EXERCISE DETAILS: The entries shown below should be output exactly as they appear.

-------- DATASET RECORDS --------

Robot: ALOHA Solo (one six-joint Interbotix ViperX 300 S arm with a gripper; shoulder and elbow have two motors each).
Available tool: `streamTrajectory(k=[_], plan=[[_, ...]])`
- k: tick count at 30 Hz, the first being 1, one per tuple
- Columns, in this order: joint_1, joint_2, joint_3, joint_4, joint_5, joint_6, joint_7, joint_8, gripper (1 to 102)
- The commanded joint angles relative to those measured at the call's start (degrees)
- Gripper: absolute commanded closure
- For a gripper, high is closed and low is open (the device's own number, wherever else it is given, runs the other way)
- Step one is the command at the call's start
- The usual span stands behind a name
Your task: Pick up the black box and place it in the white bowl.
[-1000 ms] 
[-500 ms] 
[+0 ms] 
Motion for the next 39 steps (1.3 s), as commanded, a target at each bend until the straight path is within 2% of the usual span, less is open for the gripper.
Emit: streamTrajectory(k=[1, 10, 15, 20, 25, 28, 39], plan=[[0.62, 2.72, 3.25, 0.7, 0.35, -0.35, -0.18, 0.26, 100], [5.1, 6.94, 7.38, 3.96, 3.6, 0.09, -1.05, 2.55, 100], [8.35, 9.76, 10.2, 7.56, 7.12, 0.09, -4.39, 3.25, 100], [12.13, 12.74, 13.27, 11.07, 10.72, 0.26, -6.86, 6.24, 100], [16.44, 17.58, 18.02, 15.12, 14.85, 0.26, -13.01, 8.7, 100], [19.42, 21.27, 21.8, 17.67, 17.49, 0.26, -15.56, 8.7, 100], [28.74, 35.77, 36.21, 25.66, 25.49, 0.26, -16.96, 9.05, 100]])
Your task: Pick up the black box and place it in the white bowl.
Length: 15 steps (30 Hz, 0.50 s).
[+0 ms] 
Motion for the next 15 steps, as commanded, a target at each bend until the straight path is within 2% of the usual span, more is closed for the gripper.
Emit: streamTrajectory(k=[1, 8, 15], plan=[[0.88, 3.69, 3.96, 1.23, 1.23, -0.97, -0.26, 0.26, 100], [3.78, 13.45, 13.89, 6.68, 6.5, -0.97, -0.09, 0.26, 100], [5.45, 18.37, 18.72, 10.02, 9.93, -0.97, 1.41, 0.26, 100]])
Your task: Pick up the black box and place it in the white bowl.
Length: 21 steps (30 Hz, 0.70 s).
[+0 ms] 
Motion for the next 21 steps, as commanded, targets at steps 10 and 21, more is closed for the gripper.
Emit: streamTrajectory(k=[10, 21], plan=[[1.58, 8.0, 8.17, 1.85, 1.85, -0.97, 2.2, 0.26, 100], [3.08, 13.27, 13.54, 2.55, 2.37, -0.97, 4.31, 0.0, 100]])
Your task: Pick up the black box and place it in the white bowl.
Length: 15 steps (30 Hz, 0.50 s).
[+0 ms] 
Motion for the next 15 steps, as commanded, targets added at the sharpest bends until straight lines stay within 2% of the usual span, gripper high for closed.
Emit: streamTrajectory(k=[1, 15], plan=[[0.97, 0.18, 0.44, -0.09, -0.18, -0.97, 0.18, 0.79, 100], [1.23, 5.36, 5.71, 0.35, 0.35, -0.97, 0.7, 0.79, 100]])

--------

RESPONSE TO THIS TASK:
Robot: ALOHA Solo (one six-joint Interbotix ViperX 300 S arm with a gripper; shoulder and elbow have two motors each).
Available tool: `streamTrajectory(k=[_], plan=[[_, ...]])`
- k: tick count at 30 Hz, the first being 1, one per tuple
- Columns, in this order: joint_1, joint_2, joint_3, joint_4, joint_5, joint_6, joint_7, joint_8, gripper (1 to 102)
- The commanded joint angles relative to those measured at the call's start (degrees)
- Gripper: absolute commanded closure
- For a gripper, high is closed and low is open (the device's own number, wherever else it is given, runs the other way)
- Step one is the command at the call's start
- The usual span stands behind a name
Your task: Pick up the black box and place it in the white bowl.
[-1000 ms] 
[-500 ms] 
[+0 ms] 
Motion for the next 39 steps (1.3 s), as commanded, a target at each bend until the straight path is within 2% of the usual span, less is open for the gripper.
Emit: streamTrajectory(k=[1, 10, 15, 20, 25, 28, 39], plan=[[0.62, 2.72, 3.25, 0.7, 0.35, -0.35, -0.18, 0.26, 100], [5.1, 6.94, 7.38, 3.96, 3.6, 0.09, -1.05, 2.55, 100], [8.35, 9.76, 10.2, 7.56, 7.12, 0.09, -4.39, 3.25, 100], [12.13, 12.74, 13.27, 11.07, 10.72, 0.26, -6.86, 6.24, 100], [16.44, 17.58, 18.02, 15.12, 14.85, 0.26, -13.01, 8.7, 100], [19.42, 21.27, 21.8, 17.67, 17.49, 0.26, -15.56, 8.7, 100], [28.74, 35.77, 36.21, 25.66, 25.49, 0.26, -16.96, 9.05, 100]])
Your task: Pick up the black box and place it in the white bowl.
Length: 15 steps (30 Hz, 0.50 s).
[+0 ms] 
Motion for the next 15 steps, as commanded, a target at each bend until the straight path is within 2% of the usual span, more is closed for the gripper.
Emit: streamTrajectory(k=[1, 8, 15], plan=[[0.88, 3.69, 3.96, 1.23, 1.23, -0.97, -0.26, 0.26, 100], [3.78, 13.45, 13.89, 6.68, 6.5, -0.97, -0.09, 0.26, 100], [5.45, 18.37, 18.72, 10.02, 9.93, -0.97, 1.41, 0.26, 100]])
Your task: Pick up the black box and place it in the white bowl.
Length: 21 steps (30 Hz, 0.70 s).
[+0 ms] 
Motion for the next 21 steps, as commanded, targets at steps 10 and 21, more is closed for the gripper.
Emit: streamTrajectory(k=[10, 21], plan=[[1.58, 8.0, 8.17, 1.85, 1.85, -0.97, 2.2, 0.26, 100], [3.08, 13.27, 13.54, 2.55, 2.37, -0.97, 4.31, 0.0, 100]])
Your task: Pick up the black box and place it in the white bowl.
Length: 15 steps (30 Hz, 0.50 s).
[+0 ms] 
Motion for the next 15 steps, as commanded, targets added at the sharpest bends until straight lines stay within 2% of the usual span, gripper high for closed.
Emit: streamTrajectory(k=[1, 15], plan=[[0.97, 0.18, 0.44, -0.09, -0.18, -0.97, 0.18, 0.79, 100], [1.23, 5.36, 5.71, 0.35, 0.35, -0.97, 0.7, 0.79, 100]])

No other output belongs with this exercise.